Scott Woods prepares an old-fashioned Hoedown

Nationally acclaimed Canadian violinist Scott Woods presents his high-energy variety show, Scott Woods Old Fashioned Hoedownat the Arden Theater in November.

“It’s a show. It’s all laid out, but it’s very laid back. It’s like big laughkinda cheesy but a lot of fun,” Woods said of his Tuesday, Nov. 8, show.

The two-time Canadian Grand Masters Fiddle Championship winner has honed his technique in all of Canada’s fiddle styles – Celtic, Cape Breton, Acadian, Cajun, French Canadian, Métis, Eastern European and Ukrainian.

One of his most high-profile shows was as concert manager for the musical Memories of the Jubilee of Don Messerwhich toured Canada to soft-seat theaters in 1998 and 2005.

Currently residing in Ontario, Woods is nicknamed the “Flipping Fiddler” for his ability to somersault while playing. Some of his other stunts are playing the violin behind his back or under one leg and stepping on barrels.

“I always do this nonsense. Don’t blink. I only do it once,” Woods said, referring to the stunts.

This uplifting concert celebrates rural life nearly a century ago with lively tunes and family-oriented values. Joining Woods on stage is his sister Kendra Norris, a multi-instrumentalist on piano, accordion and violin. She also won the Canadian Violin Duet Championship with Woods three times.

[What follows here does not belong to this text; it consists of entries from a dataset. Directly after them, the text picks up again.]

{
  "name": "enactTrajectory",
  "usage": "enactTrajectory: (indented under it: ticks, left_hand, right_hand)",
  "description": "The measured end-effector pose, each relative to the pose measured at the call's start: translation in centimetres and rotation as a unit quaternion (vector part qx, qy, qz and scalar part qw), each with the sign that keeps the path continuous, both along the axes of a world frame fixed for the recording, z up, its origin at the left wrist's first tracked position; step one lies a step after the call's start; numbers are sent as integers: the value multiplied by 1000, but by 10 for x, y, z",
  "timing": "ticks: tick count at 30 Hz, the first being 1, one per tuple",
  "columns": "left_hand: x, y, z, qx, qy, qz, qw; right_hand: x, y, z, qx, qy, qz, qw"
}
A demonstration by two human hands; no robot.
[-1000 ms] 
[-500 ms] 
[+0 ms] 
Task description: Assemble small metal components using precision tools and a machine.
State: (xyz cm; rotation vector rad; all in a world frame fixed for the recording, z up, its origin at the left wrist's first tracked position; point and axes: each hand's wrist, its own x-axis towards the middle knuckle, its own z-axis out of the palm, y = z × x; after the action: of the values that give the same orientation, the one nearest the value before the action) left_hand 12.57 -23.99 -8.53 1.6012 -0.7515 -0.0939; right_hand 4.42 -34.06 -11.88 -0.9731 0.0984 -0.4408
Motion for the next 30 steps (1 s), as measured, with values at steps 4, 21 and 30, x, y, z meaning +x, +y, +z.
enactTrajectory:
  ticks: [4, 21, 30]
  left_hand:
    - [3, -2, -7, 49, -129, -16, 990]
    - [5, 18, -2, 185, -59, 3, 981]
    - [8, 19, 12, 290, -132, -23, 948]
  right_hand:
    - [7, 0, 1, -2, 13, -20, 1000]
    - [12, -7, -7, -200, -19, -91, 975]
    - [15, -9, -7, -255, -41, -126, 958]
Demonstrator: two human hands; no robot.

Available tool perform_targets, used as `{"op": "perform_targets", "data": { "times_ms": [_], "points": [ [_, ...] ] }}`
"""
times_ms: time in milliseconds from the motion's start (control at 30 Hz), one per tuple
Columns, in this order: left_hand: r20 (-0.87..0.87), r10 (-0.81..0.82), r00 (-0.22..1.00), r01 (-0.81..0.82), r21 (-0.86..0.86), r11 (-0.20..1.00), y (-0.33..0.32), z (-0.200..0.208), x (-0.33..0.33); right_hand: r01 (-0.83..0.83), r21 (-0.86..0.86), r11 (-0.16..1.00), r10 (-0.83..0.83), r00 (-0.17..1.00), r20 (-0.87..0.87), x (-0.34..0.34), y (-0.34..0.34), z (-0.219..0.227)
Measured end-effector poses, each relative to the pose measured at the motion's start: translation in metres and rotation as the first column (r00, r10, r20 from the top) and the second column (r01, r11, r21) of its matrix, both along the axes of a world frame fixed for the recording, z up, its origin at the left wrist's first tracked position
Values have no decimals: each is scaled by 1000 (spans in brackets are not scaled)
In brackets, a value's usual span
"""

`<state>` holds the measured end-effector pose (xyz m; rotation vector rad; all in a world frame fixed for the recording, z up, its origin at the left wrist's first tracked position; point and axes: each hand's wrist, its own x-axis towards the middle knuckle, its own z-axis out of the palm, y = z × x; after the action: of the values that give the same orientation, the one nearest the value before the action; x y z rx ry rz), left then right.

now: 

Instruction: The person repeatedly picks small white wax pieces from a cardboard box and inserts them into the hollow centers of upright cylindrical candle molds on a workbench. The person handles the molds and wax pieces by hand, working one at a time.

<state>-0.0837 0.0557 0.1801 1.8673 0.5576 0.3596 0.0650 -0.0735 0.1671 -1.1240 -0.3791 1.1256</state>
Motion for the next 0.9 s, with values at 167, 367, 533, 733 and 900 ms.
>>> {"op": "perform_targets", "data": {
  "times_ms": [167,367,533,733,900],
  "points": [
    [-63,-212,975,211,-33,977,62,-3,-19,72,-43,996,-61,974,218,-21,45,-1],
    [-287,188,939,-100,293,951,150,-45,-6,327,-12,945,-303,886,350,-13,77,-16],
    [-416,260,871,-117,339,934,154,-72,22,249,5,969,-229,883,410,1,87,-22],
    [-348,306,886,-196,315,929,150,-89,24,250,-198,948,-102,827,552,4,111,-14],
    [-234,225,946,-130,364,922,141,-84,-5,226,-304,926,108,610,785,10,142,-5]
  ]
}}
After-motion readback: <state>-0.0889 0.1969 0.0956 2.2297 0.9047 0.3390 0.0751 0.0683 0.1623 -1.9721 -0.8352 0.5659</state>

“I play in the lead and she follows. She instinctively knows where I’m going. Kendra plays from the heart and she’s a bit of a card on stage. She dresses like Minnie Pearl and has these silly expressions,” Woods said.

The sixth-generation champion violinist also ushers in Leo Stock, an 18-year-old singer-drummer and Canadian step-dancing champion affectionately nicknamed “Spaghetti Legs.” Stock recently won the 2022 Open Step Dance Championship at the Ontario Open Fiddle and Step Dance Contest.

“Leo is tall and lean, and his legs go 100 miles an hour. You wonder how he works that way. It’s like a clog and tap dancing, but on steroids. People are constantly amazed at the speed to which he goes.

The third musician on tour is Germain Leduc, an accomplished French-speaking fiddler, recording artist and composer.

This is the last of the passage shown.